There are already examples of games with shit performance due to the 8GB vram look at the 3070 vs the 2080 ti at 4k, look at that 3060 go embarrassing.

View attachment 229950
Of course you need more VRAM for 4K! Who would have thought? :rolleyes:
 
They didn't become a billion dollar company by giving VRAM away for free.


Of course you need more VRAM for 4K! Who would have thought? :rolleyes:

This game would be playable on the 3060 ti and 3070 if they had more vram at 4k they are plenty fast enough but instead they lose to a weaker gpu with more Vram.

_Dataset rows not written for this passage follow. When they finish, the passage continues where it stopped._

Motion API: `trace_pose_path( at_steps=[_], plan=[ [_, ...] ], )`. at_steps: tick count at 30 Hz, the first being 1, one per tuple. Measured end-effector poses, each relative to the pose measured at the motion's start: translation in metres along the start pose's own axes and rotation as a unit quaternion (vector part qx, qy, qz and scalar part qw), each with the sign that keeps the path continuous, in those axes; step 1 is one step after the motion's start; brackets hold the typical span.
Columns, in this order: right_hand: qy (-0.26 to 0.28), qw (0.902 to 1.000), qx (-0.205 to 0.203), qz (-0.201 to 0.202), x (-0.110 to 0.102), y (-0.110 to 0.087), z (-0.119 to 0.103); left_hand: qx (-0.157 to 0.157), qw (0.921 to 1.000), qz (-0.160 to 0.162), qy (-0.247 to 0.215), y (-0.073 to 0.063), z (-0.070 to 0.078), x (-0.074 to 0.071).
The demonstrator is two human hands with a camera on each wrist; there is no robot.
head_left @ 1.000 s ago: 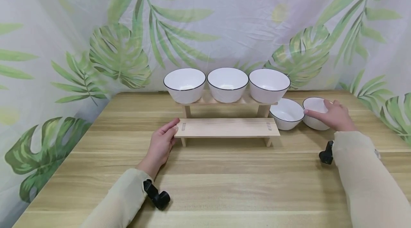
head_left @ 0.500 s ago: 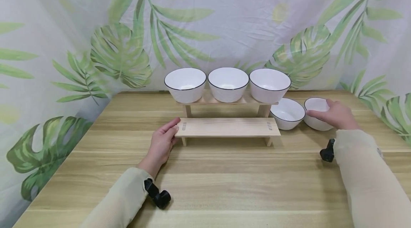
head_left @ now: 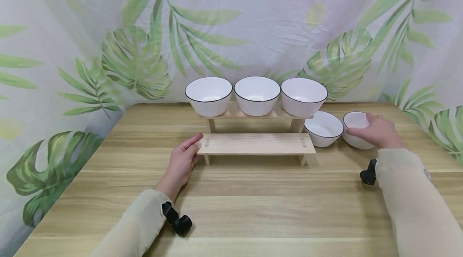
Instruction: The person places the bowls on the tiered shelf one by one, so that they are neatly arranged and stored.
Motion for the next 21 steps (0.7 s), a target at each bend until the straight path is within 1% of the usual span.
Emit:
trace_pose_path(
  at_steps=[5, 7, 11, 13, 16, 18, 21],
  plan=[
    [-0.021, 0.9984, -0.022, 0.048, -0.002, -0.002, -0.001, -0.002, 1.0000, -0.001, 0.002, -0.001, 0.001, -0.001],
    [-0.020, 0.9975, -0.026, 0.062, -0.005, -0.004, -0.001, -0.003, 1.0000, -0.002, 0.002, -0.001, 0.001, -0.001],
    [-0.001, 0.9937, -0.047, 0.102, -0.018, -0.007, -0.009, 0.000, 1.0000, -0.004, 0.003, -0.001, 0.000, -0.002],
    [-0.001, 0.9921, -0.057, 0.112, -0.026, -0.008, -0.015, 0.002, 1.0000, -0.005, 0.005, -0.001, 0.000, -0.002],
    [-0.015, 0.9923, -0.061, 0.107, -0.037, -0.008, -0.026, 0.002, 1.0000, -0.006, 0.003, -0.001, 0.001, -0.002],
    [-0.017, 0.9937, -0.056, 0.095, -0.044, -0.008, -0.033, 0.002, 1.0000, -0.007, 0.001, -0.001, 0.001, -0.002],
    [-0.007, 0.9934, -0.058, 0.099, -0.054, -0.010, -0.045, 0.005, 0.9999, -0.009, 0.001, -0.001, 0.002, -0.001]
  ],
)
Point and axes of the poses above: each hand's wrist, its own y-axis towards the middle knuckle, its own x-axis out of the palm, z = x × y, the point moved 4 cm from there along y, towards the middle knuckle, and after that the axes turned 10 degrees about y, right-handed, at the moved point
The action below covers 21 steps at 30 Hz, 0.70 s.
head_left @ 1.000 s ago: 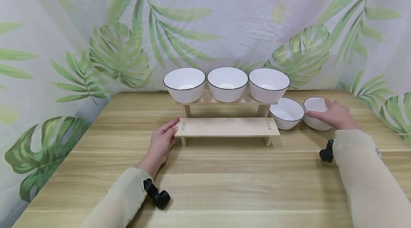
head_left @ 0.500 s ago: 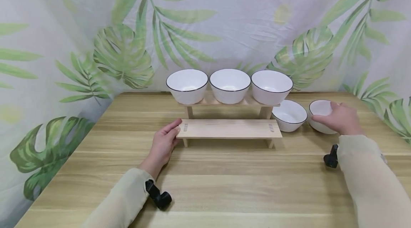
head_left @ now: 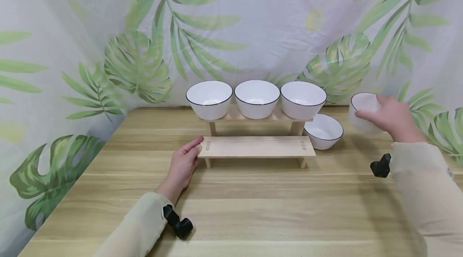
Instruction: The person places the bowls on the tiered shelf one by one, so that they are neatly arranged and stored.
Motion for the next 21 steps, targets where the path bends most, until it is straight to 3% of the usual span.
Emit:
trace_pose_path(
  at_steps=[4, 12, 21],
  plan=[
    [0.020, 0.9997, -0.002, 0.013, -0.012, 0.000, -0.017, 0.002, 1.0000, 0.002, -0.001, 0.000, -0.001, 0.000],
    [0.042, 0.9991, 0.006, -0.003, -0.035, -0.002, -0.049, -0.002, 1.0000, 0.000, 0.002, 0.000, -0.002, 0.000],
    [0.041, 0.9983, -0.041, 0.007, -0.056, -0.009, -0.088, -0.003, 1.0000, 0.003, 0.006, -0.001, 0.000, 0.000]
  ],
)
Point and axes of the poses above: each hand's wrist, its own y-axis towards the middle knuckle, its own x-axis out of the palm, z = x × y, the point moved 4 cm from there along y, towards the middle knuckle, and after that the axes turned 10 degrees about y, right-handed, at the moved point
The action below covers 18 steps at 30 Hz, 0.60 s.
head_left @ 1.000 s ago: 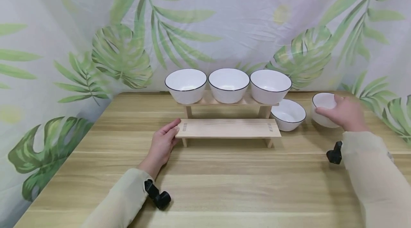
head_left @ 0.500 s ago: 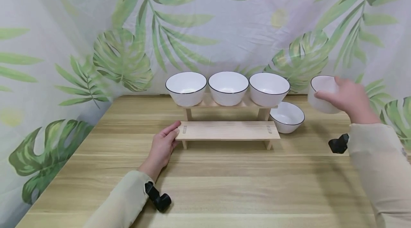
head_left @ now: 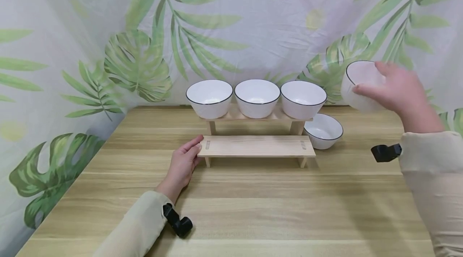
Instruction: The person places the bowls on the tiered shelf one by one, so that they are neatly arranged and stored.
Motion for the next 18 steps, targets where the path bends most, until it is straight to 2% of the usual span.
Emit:
trace_pose_path(
  at_steps=[9, 18],
  plan=[
    [0.027, 0.9992, -0.028, -0.012, -0.006, -0.007, -0.039, 0.005, 1.0000, -0.001, 0.000, 0.000, 0.001, 0.000],
    [0.073, 0.9957, -0.053, -0.021, 0.001, -0.015, -0.077, 0.003, 1.0000, -0.001, -0.004, -0.001, 0.000, 0.001]
  ],
)
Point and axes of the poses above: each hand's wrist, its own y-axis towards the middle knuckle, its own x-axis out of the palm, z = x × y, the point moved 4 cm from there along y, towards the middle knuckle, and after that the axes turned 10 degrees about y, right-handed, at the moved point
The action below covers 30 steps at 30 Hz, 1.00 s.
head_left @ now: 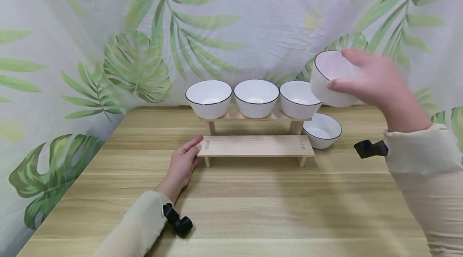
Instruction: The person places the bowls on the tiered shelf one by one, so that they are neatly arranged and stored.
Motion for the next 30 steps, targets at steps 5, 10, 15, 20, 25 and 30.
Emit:
trace_pose_path(
  at_steps=[5, 10, 15, 20, 25, 30],
  plan=[
    [0.019, 0.9994, -0.025, -0.017, 0.011, -0.003, -0.018, -0.001, 1.0000, -0.001, 0.000, 0.000, 0.000, 0.000],
    [0.032, 0.9978, -0.046, -0.037, 0.022, -0.005, -0.036, 0.001, 1.0000, 0.001, -0.001, 0.001, 0.000, 0.000],
    [0.045, 0.9937, -0.082, -0.063, 0.036, -0.007, -0.052, -0.001, 1.0000, -0.001, 0.000, 0.001, 0.000, -0.001],
    [0.050, 0.9867, -0.130, -0.084, 0.053, -0.009, -0.066, -0.001, 1.0000, -0.001, 0.001, 0.001, 0.000, -0.001],
    [0.040, 0.9787, -0.172, -0.105, 0.071, -0.011, -0.077, -0.003, 1.0000, 0.000, 0.002, 0.001, -0.001, -0.002],
    [0.055, 0.9759, -0.169, -0.126, 0.088, -0.013, -0.082, -0.001, 1.0000, 0.000, 0.000, 0.002, -0.002, -0.001]
  ],
)
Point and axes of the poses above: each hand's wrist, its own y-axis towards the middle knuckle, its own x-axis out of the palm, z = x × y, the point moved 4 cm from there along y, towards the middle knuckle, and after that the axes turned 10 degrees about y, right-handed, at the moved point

These are all 400+ cards even at MSRP you shouldn't need to worry about if you are going to run into vram limitations in a couple years with them....... Again if people want to spend that much on 8gb cards more power to them and if they can get them at or near MSRP I would say go for it but that doesn't make any less shitty.
 
This game would be playable on the 3060 ti and 3070 if they had more vram at 4k they are plenty fast enough but instead they lose to a weaker gpu with more Vram.
I haven't seen anybody talk about 4K before you mentioned it. It is still a niche market segment that doesn't concern most gamers. Not to mention, OP has a 1440p screen according to their profile.

It is clearly not the topic here, I believe.